Translation
Fanfic: PICCOLO`S GROßE LIEBE TEIL 9 & 10
When we kissed in the kitchen ... it was just beautiful.I can't describe it any other way. After that I couldn't think clearly anymore. Just feel that for it, but thoroughly. It was feelings that I didn't know. I asked Goku for advice. He told me I was in love with you. I didn't believe him. He said I need to talk to you. I wanted that too. Only you, you turned me off cold That hurt me so much. Only then did I realize that Goku was right. I fell in love with you But you became more and more dismissive. Meanwhile I tried to forget my feelings for you. Goku had said that if I did that, I would be lying to myself. "She sighed and went on." So it was. I just cried all night. When you snapped at me, I couldn't take it anymore. I wanted to get away from here, away from you. I didn't want to have to see you anymore so that you wouldn't hurt me any more. I then waited until night fell and then quenched my aura and energy.Then I flew in the direction my space capsule is located. Halfway through then I guess I lost consciousness. Well and you know the rest. "She looked at him, but Piccolo continued to stare straight ahead. Kimura had almost guessed it. She had already given up on the thought from before." Maybe it wasn't good that I told you that. "She wanted to go." Yes, it was. "Piccolo said softly. Kimura widened her eyes in amazement. Should he end up ...? She didn't dare to dream." I feel the same way. I fell in love with you too and asked Goku for advice. He told me the same thing that he told you. "Piccolo tried to smile, but he didn't really succeed. She looked at him in surprise." I didn't know how to handle my feelings. That's why I reacted that way. I know that's no excuse for what I told you. But for me there was no other solution at the time. I wanted to suppress my feelings at all costs.I blamed you for the change that took place in me.

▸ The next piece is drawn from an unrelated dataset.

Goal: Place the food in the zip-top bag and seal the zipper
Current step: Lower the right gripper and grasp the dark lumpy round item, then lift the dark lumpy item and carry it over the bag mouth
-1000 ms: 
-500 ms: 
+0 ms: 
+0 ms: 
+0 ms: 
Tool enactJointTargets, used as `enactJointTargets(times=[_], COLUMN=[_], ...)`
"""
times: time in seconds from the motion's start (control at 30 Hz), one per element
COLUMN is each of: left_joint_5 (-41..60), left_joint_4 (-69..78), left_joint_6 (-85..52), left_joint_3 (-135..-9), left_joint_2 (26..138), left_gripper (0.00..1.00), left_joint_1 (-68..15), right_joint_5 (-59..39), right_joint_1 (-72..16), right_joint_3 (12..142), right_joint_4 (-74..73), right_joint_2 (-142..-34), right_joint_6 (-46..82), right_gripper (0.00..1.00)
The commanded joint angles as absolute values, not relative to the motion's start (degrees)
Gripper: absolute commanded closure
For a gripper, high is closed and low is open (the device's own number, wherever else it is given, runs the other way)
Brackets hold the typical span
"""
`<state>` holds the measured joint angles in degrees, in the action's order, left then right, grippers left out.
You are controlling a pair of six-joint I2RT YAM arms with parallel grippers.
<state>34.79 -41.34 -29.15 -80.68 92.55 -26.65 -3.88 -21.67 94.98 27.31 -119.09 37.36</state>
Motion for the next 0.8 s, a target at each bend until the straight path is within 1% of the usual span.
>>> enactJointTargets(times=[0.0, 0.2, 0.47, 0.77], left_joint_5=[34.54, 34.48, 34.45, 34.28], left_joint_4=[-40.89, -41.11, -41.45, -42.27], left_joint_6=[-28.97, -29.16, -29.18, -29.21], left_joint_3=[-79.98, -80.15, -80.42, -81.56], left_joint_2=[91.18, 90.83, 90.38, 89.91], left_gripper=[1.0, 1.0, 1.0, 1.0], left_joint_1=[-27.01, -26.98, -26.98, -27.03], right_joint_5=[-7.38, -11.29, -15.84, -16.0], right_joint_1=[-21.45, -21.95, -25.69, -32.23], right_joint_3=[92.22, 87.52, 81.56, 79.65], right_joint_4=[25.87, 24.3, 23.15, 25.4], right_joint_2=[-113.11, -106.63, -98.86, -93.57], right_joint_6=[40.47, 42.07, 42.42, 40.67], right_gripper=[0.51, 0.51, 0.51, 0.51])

When I realized that there is nothing you can do about feelings and that you just have to accept them, it was too late. By then, I had hurt you too much. When you were sick I was worried about you. I've never been so worried about anyone. I have sworn to tell you everything when you are well again. "Now he looked at her too and they drowned in each other." I would like to kiss you now. "Piccolo muttered indistinctly." And why don't you finally do it? "Kimura replied." I love you. " Voice hoarse with tenderness. Kimura wrapped her arms around his neck and whispered: "Me too."
They kissed in the light of the setting sun.
And what do you say now? Sometimes you get a second chance for a first impression or sometimes the first impression is deceptive ........................
Well, that should actually be the end. But I want to continue writing. But only if you want that. So????